HMS Express was the American merchant vessel Achilles, launched in 1809 in America. Her owners in 1813 renamed her Anna Maria.[2] In 1814 she served the British Royal Navy in North American waters as an advice boat. In 1815 the Royal Navy commissioned her as HMS Express, a ship's tender serving in the Mediterranean. In 1816 she was at the bombardment of Algiers. The Navy sold her at Malta in 1827.

HMS Anna Maria

It is not clear when the Royal Navy captured Anna Maria. On 27 November 1813 HMS Plantagenet captured the "Sloop Anna Maria, of 7 men and 60 tons, from Philadelphia, bound to New York".[3] This is the most likely candidate from among the several Anna Marias whose capture was announced in the London Gazette.
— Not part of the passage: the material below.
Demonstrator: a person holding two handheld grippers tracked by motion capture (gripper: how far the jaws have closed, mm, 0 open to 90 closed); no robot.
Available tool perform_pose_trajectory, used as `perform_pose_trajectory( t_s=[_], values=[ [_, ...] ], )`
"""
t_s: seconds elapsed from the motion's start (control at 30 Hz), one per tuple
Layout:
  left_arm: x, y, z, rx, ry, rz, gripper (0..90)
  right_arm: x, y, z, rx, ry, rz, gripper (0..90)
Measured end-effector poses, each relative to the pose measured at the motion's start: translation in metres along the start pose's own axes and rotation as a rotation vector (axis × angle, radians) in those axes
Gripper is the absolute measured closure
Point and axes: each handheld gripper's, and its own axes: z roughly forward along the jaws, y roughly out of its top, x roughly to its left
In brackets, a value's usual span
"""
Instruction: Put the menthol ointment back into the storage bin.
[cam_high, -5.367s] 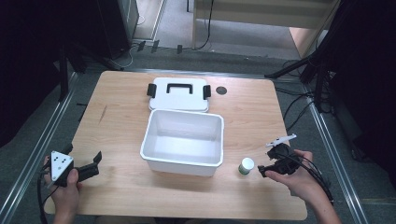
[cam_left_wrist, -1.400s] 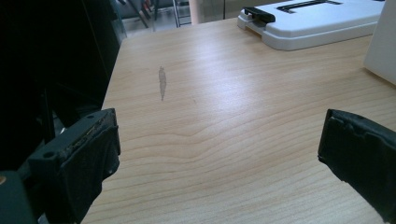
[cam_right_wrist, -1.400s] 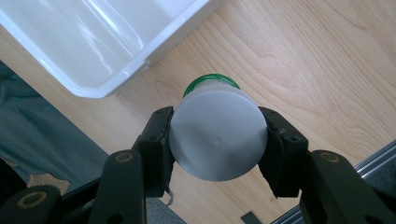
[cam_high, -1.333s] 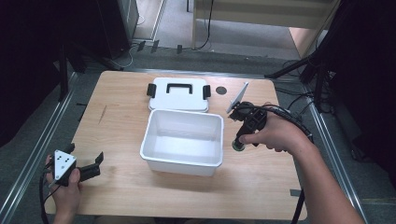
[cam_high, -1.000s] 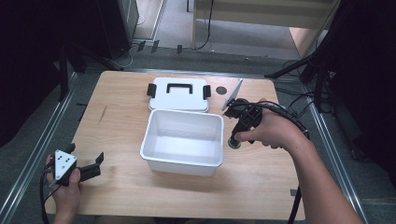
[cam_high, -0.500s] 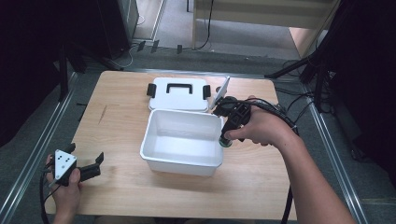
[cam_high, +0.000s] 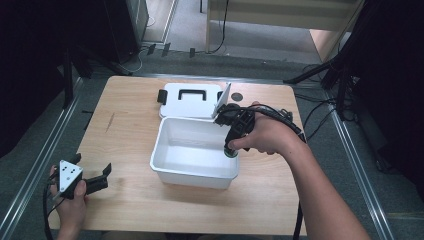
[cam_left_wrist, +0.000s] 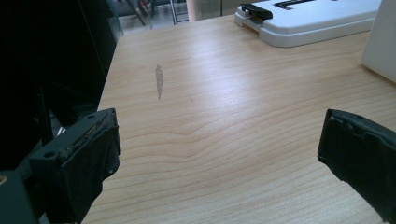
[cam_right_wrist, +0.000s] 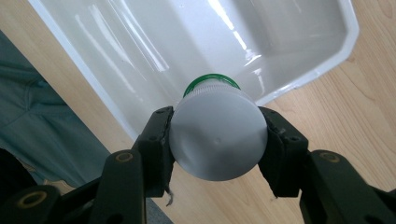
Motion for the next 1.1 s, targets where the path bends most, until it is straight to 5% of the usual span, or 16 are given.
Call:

Anna Maria participated in the expedition up the Potomac (August–September 1814). On 17 August Euryalus, bomb vessels Devastation, Aetna, and Meteor, the rocket ship Erebus, and the dispatch boat Anna-Maria were detached under Captain Gordon of Seahorse to sail up the Potomac River and bombard Fort Washington, about ten or twelve miles below the capital.

Later Euryalus contributed a boat armed with a howitzer to assist Meteor, Fairy, Anna Maria, and a gunboat taken in prize in their unsuccessful attempt to stop the Americans from adding guns to a battery that would impede the British withdrawal.[4][lower-alpha 1] In 1847 the Admiralty awarded the Naval General Service Medal (NGSM) with clasp "The Potomac 17 Augt. 1814" to all surviving claimants from the campaign; the listing of the vessels qualifying gives the name of Anna Maria's commander as "Jackson".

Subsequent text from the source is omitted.